Algunas personas de esa fiesta, dice, son bichos raros, luego menciona una droga de la que nunca he oído hablar, me cuenta una historia sobre pasamontañas, zombies, una furgoneta, cadenas y una comunidad secreta, y me pregunta por una hispana que desapareció en algún desierto. Suelta el nombre de una actriz de la que nunca he oído hablar. Estoy tratando de concentrarme y de vivir el momento, no quiero perder todo ese romanticismo. Sale a colación
Concealed
, una película cuyo guión escribí yo. Luego lo pillo: me ha preguntado por el joven actor que iba con la chica despampanante porque tenía un pequeño papel en
Concealed
.

—La verdad es que no quiero saberlo. —Estoy mirando el tráfico de Melrose—. No me quedé mucho rato. Tenía que pasar por otra fiesta.

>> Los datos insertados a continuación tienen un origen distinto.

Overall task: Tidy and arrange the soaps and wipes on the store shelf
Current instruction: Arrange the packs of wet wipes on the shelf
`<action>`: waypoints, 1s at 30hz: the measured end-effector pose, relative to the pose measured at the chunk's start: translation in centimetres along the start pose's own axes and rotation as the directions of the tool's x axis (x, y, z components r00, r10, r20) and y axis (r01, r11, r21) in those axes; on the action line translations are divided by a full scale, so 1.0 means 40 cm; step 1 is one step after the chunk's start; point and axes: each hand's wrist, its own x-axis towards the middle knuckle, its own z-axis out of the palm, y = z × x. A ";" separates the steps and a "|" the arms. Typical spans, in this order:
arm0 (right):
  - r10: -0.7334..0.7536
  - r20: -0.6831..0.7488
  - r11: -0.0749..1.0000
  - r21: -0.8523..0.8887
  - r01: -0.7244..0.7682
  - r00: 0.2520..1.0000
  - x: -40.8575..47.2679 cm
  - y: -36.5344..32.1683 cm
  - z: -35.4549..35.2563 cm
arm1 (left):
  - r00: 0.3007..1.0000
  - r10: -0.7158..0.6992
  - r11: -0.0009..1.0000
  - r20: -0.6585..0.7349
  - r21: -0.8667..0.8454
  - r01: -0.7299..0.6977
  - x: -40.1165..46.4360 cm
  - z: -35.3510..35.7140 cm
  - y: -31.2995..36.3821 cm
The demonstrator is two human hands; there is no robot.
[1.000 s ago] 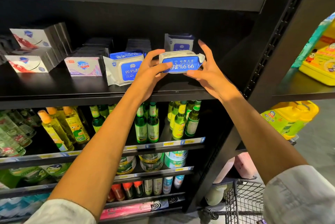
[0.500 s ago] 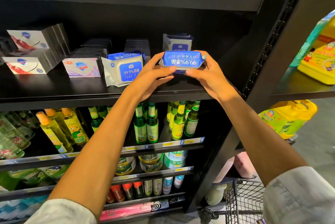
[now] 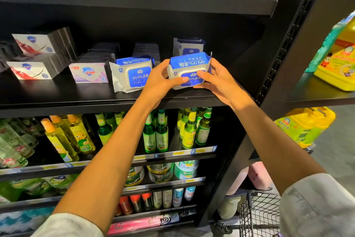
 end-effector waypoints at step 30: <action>0.050 0.294 0.432 -0.868 0.245 0.955 0.011 0.035 0.028 | 0.928 0.086 0.877 -0.362 0.470 0.102 -0.153 -0.239 0.072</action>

Y de pronto recuerdo a la chica rubia que salió de las sombras de Bel Air. Me sorprende que se me haya quedado grabada, que su imagen haya perdurado tanto tiempo.

—¿Cómo crees que ha ido? —pregunta.

—Has estado genial. Ya te lo he dicho.

Ella se ríe, complacida. Podría tener veinte años. O treinta. No sabría decirlo. Y si pudiera todo habría terminado. El destino. «Destino» es la palabra en la que estoy pensando. La actriz murmura una frase de
The Listeners
. Me he asegurado de que el director y el productor no están interesados en ella antes de proponerle salir. Esa es la única razón por la que está comiendo conmigo, y ya he pasado muchas veces por esto y me doy cuenta de que esta noche hay otro estreno y a las seis tengo una reunión con el productor en Westwood. Miro el reloj. Me he dejado la tarde libre. La actriz vacía la copa de champán. Un camarero atractivo y atento se la llena de nuevo. Yo no he pedido nada para beber porque algo más está surtiendo efecto. Necesito llevar esto al siguiente nivel si quiero que salga bien.

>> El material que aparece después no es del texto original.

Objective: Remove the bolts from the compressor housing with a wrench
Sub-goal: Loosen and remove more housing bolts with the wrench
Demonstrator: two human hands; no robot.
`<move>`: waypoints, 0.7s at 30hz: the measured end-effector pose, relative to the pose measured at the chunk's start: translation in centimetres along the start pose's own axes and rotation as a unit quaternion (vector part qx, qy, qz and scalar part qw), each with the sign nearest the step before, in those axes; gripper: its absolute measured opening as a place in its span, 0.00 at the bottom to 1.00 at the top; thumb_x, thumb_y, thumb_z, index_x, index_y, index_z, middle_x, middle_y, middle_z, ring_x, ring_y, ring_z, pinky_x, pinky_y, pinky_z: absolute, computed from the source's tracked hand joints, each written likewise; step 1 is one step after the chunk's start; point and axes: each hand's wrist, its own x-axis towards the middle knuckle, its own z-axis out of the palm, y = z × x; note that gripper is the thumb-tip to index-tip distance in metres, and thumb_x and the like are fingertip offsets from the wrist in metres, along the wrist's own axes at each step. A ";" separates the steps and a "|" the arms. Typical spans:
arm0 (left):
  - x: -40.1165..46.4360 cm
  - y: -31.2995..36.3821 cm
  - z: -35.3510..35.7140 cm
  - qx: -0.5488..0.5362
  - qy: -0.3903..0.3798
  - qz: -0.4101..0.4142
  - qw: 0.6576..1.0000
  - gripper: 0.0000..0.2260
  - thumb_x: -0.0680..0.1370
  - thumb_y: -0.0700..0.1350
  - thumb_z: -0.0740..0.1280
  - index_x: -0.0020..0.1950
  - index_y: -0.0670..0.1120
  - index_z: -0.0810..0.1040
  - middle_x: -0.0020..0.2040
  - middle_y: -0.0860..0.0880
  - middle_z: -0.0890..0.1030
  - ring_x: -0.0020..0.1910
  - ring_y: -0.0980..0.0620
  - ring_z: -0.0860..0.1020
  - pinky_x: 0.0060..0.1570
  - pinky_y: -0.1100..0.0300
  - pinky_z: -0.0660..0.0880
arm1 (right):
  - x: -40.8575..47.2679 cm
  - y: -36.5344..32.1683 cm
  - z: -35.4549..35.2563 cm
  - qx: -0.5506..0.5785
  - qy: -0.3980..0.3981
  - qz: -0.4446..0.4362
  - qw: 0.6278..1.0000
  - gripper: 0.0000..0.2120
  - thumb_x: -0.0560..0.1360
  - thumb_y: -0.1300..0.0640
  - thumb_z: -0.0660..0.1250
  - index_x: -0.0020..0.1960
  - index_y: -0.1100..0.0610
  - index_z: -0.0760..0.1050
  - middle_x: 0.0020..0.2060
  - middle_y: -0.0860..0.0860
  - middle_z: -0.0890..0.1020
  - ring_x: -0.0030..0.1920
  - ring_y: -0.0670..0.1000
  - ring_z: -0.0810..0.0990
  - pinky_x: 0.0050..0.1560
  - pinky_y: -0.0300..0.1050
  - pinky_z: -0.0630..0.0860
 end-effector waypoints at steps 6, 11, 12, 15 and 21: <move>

—¿Estás contento? —pregunta ella.

—Sí —respondo sobresaltado—. ¿Y tú?

Ella se echa hacia delante.

—Podría estarlo.

—¿Qué quieres hacer?

La miro directamente a la cara.

Pasamos una hora en el dormitorio de mi apartamento de la planta quince del Doheny Plaza. Eso es todo lo que hace falta. Luego ella dice que se siente desconectada de la realidad. Le digo que no importa. Me sonrojo cuando me dice que tengo unas manos muy bonitas.

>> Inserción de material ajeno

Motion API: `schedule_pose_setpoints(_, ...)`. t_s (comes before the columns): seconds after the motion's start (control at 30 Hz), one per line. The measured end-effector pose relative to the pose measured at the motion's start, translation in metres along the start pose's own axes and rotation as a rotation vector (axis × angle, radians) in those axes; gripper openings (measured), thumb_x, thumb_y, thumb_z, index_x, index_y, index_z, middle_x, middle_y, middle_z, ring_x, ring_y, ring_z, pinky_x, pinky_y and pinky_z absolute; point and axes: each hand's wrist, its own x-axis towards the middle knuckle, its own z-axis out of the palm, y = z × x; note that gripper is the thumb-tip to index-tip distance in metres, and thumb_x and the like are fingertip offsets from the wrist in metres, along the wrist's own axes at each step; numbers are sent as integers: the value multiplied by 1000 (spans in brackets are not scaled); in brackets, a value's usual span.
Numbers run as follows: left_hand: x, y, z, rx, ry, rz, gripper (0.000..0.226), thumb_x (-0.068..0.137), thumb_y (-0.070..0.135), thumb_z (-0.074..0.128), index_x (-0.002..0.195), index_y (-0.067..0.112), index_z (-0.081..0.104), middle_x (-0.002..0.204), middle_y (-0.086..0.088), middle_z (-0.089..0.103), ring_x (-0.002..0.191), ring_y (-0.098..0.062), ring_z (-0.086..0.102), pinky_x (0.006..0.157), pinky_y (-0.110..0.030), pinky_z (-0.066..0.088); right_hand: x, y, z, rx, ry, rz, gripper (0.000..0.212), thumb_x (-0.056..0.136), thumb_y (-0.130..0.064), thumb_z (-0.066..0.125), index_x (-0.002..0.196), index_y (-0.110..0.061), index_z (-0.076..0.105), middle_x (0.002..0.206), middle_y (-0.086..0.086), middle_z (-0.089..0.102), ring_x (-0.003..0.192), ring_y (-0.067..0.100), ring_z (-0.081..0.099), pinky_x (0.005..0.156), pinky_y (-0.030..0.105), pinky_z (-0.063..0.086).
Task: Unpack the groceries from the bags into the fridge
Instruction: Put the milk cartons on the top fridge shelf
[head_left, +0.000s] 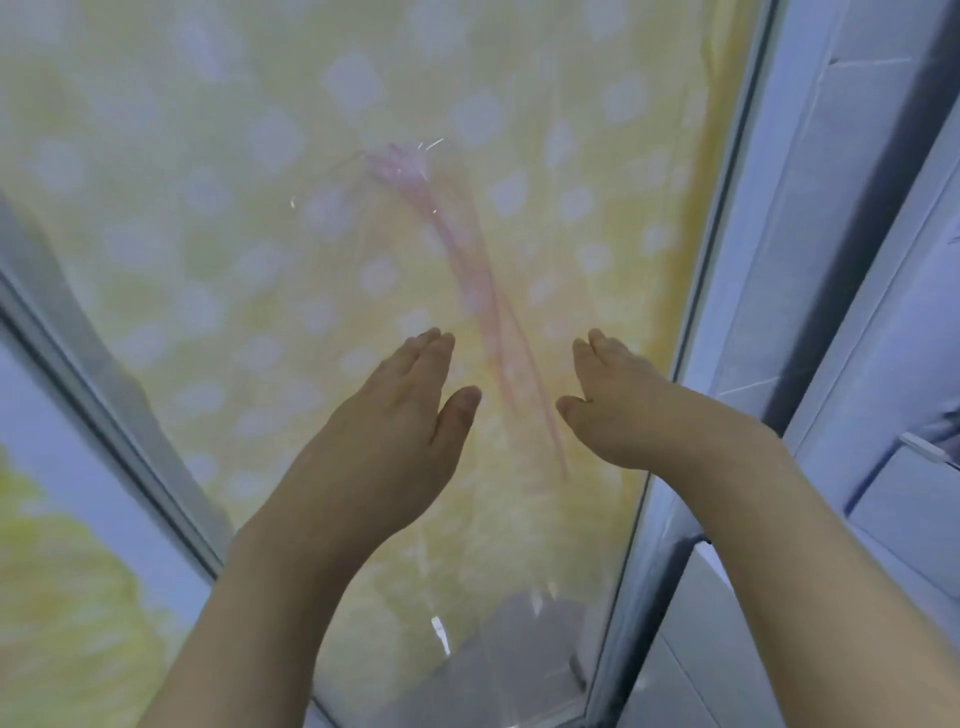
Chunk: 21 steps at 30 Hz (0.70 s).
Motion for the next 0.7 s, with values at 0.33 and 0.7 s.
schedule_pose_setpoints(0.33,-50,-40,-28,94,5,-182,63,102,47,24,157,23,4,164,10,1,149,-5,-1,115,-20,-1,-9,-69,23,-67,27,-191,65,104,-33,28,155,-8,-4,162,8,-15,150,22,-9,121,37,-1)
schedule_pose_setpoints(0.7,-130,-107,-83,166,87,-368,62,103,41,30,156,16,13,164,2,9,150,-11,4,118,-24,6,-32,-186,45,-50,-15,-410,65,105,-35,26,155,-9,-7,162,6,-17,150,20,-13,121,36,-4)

El estreno es en el Village y la fiesta que sigue, recargada y fantasiosa, en el hotel W. (Iba a ser en el Napa Valley Grille, pero debido al exceso de gente la han trasladado a este local menos accesible pero más amplio.) Verte obligado a ver durante dos horas y media a gente fingiendo que grita y llora puede empujarte a un estado oscuro del que tardas un día en regresar, pero me parece una película bien hecha y coherente (lo que siempre es un milagro), aunque a ratos tuve que pensar en cosas horribles para no dormirme. Estoy de pie junto a la piscina hablando con una joven actriz sobre el ayuno y sus clases de yoga, y lo supercontenta que está de hacer una película sobre sacrificios humanos, y su timidez inicial —evidente en sus grandes y tiernos ojos— es alentadora. Pero de pronto dices algo que no debes y esos ojos reflejan una desconfianza innata mezclada con una curiosidad persistente que tienen en común todos los presentes, y se va y, levantando la vista hacia el hotel en medio de la gente, con el móvil en la mano, empiezo a contar en cuántas habitaciones hay luz y en cuántas no, luego me doy cuenta de que me he acostado con cinco personas distintas en ese hotel, y que una de ellas ha muerto. Cojo un pedazo de sushi de una bandeja que pasa.